What to work on :: Check each line of the data for "tray", and copy the ones that have it.

Collection entries ::
=== Section Start ===
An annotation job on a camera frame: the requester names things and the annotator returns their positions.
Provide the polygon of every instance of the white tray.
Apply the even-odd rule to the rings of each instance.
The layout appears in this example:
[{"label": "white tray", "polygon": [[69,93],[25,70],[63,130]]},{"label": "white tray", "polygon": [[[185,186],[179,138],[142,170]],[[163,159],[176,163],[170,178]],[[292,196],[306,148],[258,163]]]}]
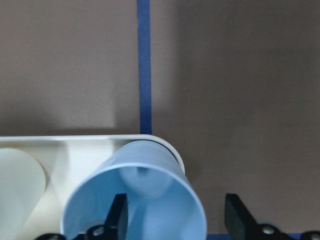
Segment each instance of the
=== Section End ===
=== Section Start ===
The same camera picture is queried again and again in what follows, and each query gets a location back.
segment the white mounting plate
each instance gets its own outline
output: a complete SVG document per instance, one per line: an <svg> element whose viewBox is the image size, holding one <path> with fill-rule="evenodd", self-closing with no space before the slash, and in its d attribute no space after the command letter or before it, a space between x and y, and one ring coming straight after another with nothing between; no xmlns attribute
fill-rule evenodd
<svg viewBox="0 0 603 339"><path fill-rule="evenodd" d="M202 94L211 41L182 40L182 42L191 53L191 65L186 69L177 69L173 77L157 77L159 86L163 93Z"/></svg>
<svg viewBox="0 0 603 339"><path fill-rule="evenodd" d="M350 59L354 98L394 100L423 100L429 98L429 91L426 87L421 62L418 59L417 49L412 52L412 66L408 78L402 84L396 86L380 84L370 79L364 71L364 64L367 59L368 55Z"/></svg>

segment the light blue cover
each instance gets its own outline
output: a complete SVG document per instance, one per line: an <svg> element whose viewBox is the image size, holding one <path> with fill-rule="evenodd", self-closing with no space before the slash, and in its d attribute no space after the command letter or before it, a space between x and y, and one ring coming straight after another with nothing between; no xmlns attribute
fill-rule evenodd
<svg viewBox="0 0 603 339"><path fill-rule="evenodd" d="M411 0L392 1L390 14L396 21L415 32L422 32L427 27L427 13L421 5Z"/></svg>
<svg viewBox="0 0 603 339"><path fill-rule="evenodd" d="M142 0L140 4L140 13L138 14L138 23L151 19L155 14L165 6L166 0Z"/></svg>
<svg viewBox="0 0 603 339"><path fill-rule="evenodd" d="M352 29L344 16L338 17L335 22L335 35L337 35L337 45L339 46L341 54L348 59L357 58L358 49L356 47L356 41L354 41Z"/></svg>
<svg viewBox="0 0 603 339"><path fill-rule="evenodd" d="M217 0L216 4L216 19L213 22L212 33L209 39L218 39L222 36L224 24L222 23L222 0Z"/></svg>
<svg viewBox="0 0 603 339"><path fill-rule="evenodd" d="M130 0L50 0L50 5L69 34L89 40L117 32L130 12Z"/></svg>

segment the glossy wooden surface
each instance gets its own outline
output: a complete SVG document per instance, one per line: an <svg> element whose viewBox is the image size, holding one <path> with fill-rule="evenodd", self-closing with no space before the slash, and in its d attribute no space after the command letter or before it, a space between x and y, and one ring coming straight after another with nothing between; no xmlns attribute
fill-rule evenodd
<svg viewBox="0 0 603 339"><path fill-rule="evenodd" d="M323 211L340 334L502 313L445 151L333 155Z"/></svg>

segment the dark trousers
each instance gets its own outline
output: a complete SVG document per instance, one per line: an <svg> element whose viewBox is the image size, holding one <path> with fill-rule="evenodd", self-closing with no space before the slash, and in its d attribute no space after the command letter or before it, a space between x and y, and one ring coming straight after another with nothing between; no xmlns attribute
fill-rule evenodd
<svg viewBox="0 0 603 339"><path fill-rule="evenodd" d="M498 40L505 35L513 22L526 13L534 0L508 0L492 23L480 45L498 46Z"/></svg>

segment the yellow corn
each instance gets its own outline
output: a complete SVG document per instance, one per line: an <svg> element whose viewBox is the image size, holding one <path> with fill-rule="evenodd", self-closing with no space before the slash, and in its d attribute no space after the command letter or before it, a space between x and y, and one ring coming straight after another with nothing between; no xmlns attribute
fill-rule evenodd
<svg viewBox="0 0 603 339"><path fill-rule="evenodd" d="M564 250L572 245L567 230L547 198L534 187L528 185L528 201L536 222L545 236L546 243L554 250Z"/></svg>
=== Section End ===
Task response ::
Provide the polygon of every instance of the white tray.
[{"label": "white tray", "polygon": [[69,93],[25,70],[63,130]]},{"label": "white tray", "polygon": [[[185,186],[179,138],[142,170]],[[163,159],[176,163],[170,178]],[[292,196],[306,148],[258,163]]]}]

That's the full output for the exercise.